# What the task asks
Here is the listing. Report each line in it that contains the string "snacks".

# Exercise data
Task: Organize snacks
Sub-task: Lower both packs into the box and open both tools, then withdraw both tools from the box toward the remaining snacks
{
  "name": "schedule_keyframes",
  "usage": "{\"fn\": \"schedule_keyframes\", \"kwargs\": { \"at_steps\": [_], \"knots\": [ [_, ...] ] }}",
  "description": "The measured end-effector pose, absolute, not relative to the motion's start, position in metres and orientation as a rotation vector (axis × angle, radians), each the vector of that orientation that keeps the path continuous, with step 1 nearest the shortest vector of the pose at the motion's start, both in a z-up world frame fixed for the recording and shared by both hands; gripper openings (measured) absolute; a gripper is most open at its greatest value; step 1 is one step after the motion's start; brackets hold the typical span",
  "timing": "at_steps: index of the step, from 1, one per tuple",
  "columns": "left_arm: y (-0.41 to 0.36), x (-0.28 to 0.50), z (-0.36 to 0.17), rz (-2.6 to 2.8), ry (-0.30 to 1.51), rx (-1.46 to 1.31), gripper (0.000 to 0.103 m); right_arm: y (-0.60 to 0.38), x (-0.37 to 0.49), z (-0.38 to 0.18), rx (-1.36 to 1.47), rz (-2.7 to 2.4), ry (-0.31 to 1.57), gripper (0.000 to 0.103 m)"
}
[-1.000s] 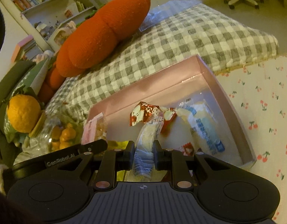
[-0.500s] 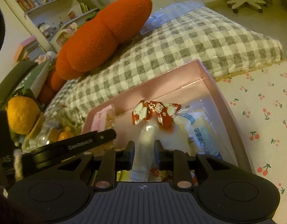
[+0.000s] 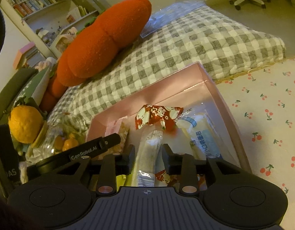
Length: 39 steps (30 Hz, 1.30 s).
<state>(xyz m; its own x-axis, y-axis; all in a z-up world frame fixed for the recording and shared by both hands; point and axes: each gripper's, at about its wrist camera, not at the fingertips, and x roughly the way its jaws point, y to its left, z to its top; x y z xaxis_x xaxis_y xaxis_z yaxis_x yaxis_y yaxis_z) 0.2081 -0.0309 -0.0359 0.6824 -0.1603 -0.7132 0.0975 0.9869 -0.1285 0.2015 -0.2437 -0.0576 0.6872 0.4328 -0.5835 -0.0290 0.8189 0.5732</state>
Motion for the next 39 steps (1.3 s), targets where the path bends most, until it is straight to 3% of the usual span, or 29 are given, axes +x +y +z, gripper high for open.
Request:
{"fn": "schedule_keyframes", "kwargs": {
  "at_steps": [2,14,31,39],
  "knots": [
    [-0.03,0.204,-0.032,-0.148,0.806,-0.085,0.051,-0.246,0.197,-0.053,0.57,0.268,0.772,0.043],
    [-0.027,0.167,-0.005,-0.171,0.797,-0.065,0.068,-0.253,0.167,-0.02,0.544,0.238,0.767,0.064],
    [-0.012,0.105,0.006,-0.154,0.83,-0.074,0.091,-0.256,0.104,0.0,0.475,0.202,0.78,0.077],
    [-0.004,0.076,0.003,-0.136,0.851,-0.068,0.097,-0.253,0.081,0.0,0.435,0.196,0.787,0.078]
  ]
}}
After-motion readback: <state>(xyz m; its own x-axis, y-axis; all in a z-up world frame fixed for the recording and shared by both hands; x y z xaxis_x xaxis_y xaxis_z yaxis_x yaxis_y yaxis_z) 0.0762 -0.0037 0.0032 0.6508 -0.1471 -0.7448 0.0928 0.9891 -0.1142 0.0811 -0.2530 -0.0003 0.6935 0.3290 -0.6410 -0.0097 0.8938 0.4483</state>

# Solved problem
Task: Organize snacks
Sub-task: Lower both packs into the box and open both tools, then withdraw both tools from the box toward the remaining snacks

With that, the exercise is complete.